Thank you to those doctors; especially Sandra Chopak. Thank you Oprah and thank you Miss Alicia Jane Stevenson. To my family, let me say that I am sorry I hid the truth from you for so long. I was ashamed of who I was and that had nothing to do with me or any of you or the fact that I had been inside an enormous woman’s vagina for over 3 weeks.

I leave you now with the words that inspired me to accept myself for who I was and all I had been through. I wish you the same.

God grant me the serenity
to accept the things I cannot change;
courage to change the things I can;
and wisdom to know the difference.



  1. The “South Park” episode in question used what’s called a “call-back” to an earlier episode. A season or two earlier, the gay character inserted a gerbil into his rectum, which then went on a mystical odyssey to escape the man’s body by traveling through his gastrointestinal system and out his mouth. Fantasy fiction, role-playing games, and the 1970s television version of “The Hobbit” were among the worlds satirized throughout the gerbil’s quest.
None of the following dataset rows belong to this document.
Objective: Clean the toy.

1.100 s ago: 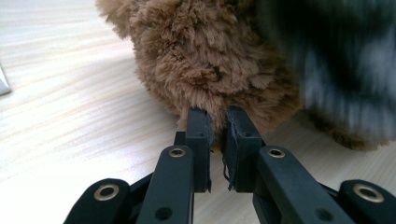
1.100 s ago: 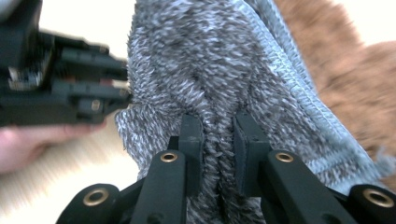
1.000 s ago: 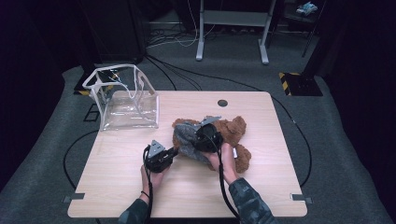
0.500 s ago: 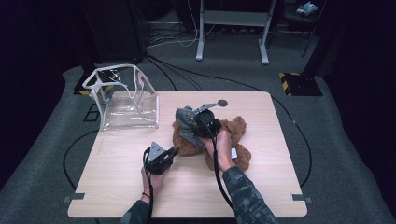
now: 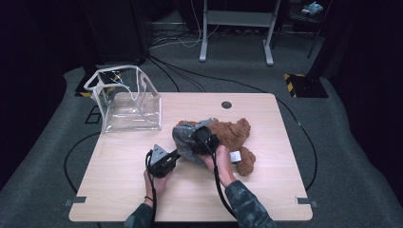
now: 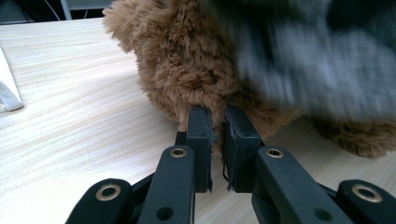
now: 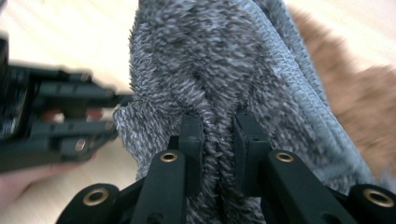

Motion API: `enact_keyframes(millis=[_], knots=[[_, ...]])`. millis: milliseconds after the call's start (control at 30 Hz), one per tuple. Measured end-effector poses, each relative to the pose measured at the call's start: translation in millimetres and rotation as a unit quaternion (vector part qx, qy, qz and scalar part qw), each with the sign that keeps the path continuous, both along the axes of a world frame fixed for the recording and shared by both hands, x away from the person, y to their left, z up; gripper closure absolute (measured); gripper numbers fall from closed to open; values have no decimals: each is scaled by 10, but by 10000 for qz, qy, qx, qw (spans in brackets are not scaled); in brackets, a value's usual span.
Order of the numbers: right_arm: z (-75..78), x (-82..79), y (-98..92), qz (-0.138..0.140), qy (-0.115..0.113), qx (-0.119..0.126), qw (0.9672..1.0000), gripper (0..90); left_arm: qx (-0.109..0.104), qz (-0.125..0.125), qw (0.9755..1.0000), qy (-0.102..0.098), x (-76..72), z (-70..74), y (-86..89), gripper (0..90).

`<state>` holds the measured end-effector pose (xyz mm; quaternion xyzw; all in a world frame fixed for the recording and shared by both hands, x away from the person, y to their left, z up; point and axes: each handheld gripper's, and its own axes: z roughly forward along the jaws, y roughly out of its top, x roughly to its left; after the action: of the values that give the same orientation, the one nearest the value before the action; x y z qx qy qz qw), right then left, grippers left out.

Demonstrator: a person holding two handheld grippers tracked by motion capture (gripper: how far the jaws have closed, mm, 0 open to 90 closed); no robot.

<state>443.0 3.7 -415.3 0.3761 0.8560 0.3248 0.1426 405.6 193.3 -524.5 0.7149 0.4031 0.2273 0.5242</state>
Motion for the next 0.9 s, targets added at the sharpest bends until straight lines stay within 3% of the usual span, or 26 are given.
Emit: enact_keyframes(millis=[267, 367, 500, 633, 767, 900], knots=[[-430, -137, 49, 192, 435, -207, 9987, 761, 8, -20, 10000, -7, -4, 0, 1, 819], [-481, -144, 29, 130, 593, -151, 9980, 761, 38, -60, 10000, 12, -6, 4, 10, 819], [-315, -144, -42, 208, 534, -6, 9984, 760, -6, -17, 10000, -32, -3, 0, 11, 819], [54, -63, -165, 78, 178, 276, 9994, 761, 22, -23, 10000, -35, -5, 1, 7, 821], [347, 177, -222, -255, -83, 466, 9986, 760, 3, -36, 10000, 6, -9, 1, 1, 822], [471, 432, -198, -449, -194, 369, 9981, 758, 34, -56, 10000, 14, -10, 3, 2, 823]])
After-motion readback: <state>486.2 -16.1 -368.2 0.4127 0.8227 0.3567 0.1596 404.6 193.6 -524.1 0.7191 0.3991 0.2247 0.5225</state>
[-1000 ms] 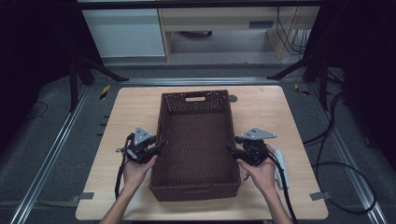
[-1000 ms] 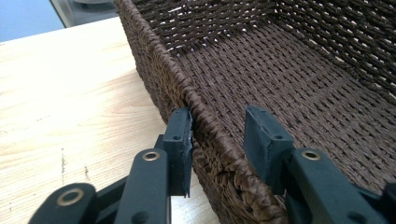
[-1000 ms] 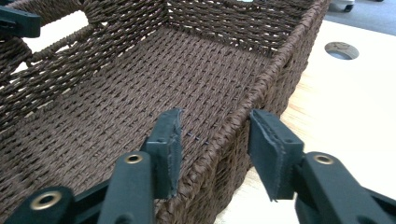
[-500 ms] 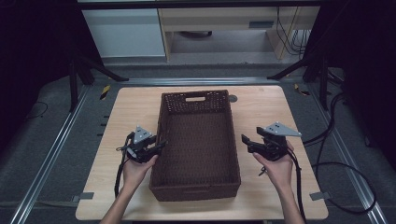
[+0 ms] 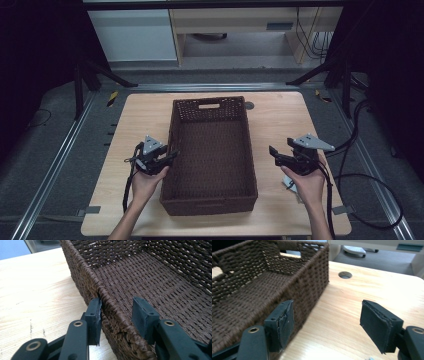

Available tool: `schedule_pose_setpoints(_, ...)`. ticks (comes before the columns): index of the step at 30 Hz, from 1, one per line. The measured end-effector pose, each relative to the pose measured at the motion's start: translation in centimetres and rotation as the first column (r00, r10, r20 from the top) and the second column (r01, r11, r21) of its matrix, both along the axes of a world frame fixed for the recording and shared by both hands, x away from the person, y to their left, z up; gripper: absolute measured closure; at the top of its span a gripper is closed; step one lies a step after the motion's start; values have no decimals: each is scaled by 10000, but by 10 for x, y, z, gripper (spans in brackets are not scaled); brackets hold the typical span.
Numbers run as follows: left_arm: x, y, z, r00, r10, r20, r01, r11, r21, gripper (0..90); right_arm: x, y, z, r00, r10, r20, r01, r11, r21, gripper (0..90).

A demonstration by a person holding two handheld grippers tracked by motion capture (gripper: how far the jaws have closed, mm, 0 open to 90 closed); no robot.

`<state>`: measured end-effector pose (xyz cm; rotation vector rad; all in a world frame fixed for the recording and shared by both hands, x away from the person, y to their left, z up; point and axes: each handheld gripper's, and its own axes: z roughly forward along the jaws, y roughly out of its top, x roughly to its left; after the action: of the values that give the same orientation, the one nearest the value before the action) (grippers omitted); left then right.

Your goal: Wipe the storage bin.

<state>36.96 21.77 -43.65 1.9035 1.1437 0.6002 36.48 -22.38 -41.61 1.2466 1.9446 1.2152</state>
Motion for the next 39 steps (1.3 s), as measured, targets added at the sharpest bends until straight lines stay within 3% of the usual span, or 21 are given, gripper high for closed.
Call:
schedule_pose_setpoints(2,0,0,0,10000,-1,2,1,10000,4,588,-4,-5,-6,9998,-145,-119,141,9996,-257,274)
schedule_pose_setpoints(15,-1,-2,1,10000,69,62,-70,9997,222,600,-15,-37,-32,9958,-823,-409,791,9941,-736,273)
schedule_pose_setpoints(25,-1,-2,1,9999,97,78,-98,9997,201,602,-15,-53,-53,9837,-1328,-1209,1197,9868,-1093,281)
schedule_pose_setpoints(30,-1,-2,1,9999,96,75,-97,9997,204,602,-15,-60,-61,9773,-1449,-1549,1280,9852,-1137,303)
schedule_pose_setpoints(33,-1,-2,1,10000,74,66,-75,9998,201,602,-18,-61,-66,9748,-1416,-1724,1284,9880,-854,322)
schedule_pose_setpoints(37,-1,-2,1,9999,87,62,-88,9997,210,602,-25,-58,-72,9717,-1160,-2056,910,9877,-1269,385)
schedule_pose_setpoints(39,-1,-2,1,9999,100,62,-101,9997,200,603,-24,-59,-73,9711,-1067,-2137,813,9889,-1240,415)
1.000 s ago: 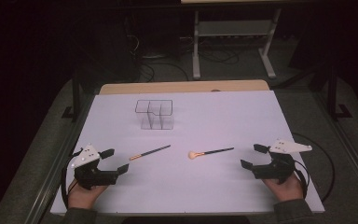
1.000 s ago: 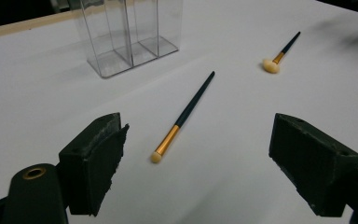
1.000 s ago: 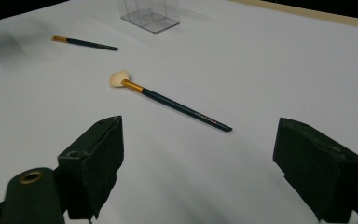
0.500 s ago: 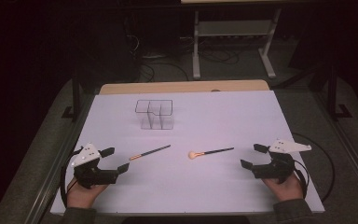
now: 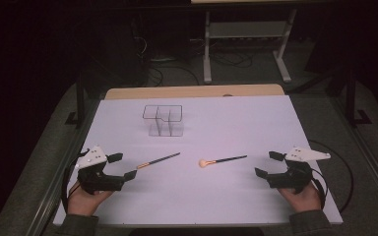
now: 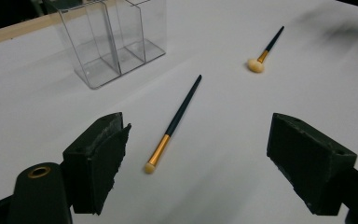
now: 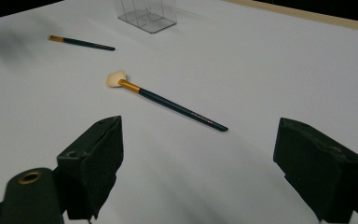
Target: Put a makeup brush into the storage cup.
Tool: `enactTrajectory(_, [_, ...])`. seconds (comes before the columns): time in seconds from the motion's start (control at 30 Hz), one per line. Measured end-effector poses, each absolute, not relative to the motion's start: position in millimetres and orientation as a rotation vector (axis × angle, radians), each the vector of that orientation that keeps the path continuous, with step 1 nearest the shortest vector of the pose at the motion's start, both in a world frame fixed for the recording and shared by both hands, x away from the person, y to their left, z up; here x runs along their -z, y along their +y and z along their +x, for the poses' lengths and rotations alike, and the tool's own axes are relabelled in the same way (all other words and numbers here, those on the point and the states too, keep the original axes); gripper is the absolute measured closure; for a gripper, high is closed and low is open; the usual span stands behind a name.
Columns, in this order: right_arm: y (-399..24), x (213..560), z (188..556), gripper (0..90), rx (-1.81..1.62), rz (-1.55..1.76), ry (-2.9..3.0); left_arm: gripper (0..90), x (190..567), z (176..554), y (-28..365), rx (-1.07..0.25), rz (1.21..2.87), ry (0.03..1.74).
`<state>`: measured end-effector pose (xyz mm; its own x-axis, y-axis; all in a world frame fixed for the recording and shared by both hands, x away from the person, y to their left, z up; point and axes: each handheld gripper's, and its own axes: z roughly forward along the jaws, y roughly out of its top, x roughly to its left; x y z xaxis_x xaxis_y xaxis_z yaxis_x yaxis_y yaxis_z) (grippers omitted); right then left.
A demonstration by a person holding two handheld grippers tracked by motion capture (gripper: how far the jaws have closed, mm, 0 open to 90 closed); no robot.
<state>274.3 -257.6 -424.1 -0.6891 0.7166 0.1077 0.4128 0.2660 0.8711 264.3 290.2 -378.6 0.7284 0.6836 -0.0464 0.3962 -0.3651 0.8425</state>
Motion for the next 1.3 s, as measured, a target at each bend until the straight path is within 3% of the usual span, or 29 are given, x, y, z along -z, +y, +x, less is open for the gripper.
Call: enactTrajectory(1.3, [-254.0, 416.9, 274.2, 14.1, -1.377, 0.971, 2.256, 22.8, 344.7, 324.8, 262.5, -0.336, 2.189, 0.740])
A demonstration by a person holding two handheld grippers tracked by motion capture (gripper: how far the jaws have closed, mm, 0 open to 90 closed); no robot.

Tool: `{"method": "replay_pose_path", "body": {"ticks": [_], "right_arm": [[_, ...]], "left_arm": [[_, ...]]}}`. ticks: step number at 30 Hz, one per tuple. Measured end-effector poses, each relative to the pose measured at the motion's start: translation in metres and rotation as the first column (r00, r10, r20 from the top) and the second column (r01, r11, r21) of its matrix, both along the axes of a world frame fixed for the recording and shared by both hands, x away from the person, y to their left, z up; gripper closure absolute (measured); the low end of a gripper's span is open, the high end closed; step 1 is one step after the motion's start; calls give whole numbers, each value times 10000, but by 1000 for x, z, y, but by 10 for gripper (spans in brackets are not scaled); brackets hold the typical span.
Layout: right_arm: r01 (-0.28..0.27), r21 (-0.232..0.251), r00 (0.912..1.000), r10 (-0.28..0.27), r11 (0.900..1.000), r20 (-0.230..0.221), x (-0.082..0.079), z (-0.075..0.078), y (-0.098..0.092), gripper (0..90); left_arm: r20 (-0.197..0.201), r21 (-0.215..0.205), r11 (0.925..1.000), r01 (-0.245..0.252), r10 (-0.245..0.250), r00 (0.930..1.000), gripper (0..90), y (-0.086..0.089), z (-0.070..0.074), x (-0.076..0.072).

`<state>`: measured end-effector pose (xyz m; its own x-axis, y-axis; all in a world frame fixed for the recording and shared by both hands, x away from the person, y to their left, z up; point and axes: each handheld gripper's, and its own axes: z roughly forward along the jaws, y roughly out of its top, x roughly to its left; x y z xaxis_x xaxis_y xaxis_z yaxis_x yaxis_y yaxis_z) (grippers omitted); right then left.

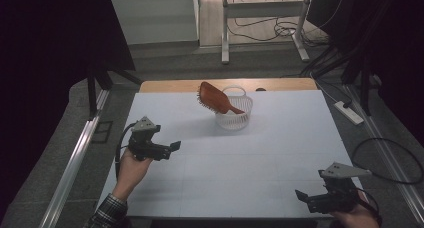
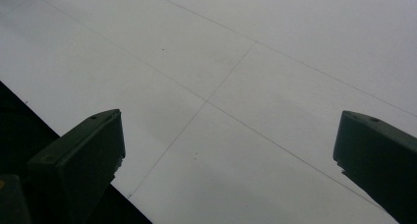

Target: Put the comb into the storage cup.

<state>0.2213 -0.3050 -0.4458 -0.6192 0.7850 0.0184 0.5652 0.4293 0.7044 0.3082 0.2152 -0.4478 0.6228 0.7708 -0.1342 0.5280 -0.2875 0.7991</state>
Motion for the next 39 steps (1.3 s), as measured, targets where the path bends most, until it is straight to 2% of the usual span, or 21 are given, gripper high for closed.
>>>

    Knowing this is at least somewhat important to ‘getting’ Ms. Hilton’s ordeal, which mirrored the beginning of the gerbil’s quest.

  2. I once read a story about a woman that masturbated with a live lobster and the lobster laid eggs inside the woman and the woman had really horrible stomach pains a few days later and “gave birth” to a disgusting mess of feces and dead lobster eggs.

    At least that didn’t happen to you. The cup is half full, right?

  3. paris hilton is a ho that that needs to go suck a dick… oh wait too late. oh and she needs to start wearing underwear more often… the hole spreading the legs thing is gross. i mean, i dont have a problem seeing pussy, but when it looks like a dogs pussy thats given birth about 16 times and sounds like your slaping a peice of cheese on the floor every times she moves her legs, than thats just fucked up. so i will tell u why that episode is so fuckin hilarious. matt stone and trey parker just told fact about paris hilton as they do about many other people/celebrities… do you know why? because there just a couple of badasses. so whoever wrote that can go sodomize a horny zebra prostitute.

  4. Friends,
    Thank you so much for all your support. I am sorry I haven’t written earlier. I guess I wasn’t as “ok” with this experience as I may have thought. I am sorry. I am now ready to shout it from the rooftops that I, Eric Filipkowski, was trapped in an enormous woman’s vagina! You hear me, world? Everything’s gonna be fine!